The Pythian Apartments, Downtown New Orleans
The Pythian Apartments building in downtown New Orleans was a $44 million renovation completed in June 2017. The historic nine-story building was originally built in 1908 by S.W.Green, the leader of the Grand Lodge Colored Knights, an African American fraternal organization.
According to an article in NOLA.com, the building served as “a center for African American commercial life, including Green’s Liberty Independent Life Insurance Co., a bank, the Negro Board of Trade and the Louisiana Weekly newspaper. A popular theater and rooftop garden hosted performances that included an appearance from a young Louis Armstrong.” The building is now home to 69 apartments that target middle-income workers to provide affordable housing in a desirable downtown neighborhood.

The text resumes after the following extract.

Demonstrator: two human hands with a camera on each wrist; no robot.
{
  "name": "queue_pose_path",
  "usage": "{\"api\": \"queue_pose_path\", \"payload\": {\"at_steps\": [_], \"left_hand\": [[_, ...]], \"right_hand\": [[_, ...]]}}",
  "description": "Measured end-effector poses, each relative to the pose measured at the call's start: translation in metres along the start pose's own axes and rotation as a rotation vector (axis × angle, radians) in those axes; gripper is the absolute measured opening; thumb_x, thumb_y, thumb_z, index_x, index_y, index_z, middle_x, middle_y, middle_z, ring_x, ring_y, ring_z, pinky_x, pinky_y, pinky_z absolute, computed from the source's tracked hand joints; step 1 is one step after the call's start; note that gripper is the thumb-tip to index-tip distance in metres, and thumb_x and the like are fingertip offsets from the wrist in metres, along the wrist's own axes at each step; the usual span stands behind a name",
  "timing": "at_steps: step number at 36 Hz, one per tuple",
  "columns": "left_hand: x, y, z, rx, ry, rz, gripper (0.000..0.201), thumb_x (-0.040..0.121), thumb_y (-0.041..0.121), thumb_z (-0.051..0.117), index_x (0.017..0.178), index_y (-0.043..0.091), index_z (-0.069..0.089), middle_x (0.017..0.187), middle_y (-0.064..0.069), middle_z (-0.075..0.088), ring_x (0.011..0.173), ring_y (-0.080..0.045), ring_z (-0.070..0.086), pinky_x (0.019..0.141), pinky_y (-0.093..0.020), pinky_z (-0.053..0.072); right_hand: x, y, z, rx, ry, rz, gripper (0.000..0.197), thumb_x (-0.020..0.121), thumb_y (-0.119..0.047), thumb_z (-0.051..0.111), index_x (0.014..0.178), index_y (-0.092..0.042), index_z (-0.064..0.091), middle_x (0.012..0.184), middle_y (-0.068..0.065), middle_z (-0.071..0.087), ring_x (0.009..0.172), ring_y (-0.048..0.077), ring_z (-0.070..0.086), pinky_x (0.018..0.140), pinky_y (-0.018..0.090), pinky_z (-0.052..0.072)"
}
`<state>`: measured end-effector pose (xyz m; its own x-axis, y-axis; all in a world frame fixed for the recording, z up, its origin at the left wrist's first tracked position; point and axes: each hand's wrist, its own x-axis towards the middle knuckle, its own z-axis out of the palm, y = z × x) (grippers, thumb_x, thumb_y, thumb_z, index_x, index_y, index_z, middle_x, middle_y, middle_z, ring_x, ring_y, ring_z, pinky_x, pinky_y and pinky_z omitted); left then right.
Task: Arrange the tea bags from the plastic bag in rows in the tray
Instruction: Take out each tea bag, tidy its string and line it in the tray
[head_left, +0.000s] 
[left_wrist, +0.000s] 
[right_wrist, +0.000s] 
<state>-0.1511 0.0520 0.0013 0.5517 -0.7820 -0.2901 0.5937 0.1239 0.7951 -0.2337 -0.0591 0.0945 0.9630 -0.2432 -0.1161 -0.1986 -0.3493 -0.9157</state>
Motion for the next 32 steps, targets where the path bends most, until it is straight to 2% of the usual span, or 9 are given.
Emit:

When renovating this historic building into the Pythian Apartments, the goal was to recreate the original look of the building. Over the course of its long history, the building was renovated multiple times. In the 1940s an additional floor was added. In the 1960s, the then-building owner doubled the size of the building and covered it with a new facade, hiding the intricate brickwork and historic windows. This meant that each of these looks had to be taken into consideration and replicated during the renovation of the building. Historical evaluations for original product dimensions were evaluated during design development in consultation with the architect Studio WTA in order to set historical design parameters for the new impact tested assemblies.
Glazing contractor DeGeorge Glass worked with YKK AP as the designated storefront and unitized curtain wall manufacturer, and Winco Windows as the window supplier to make this happen. YKK AP’s YUW 750 XT unitized window wall system was used to match the 1960’s part of the building, while Winco Windows recreated the historic windows in the oldest part of the building.
The result is a stunning mix of historic and modern architecture, with a proper nod to the building’s history and neighborhood.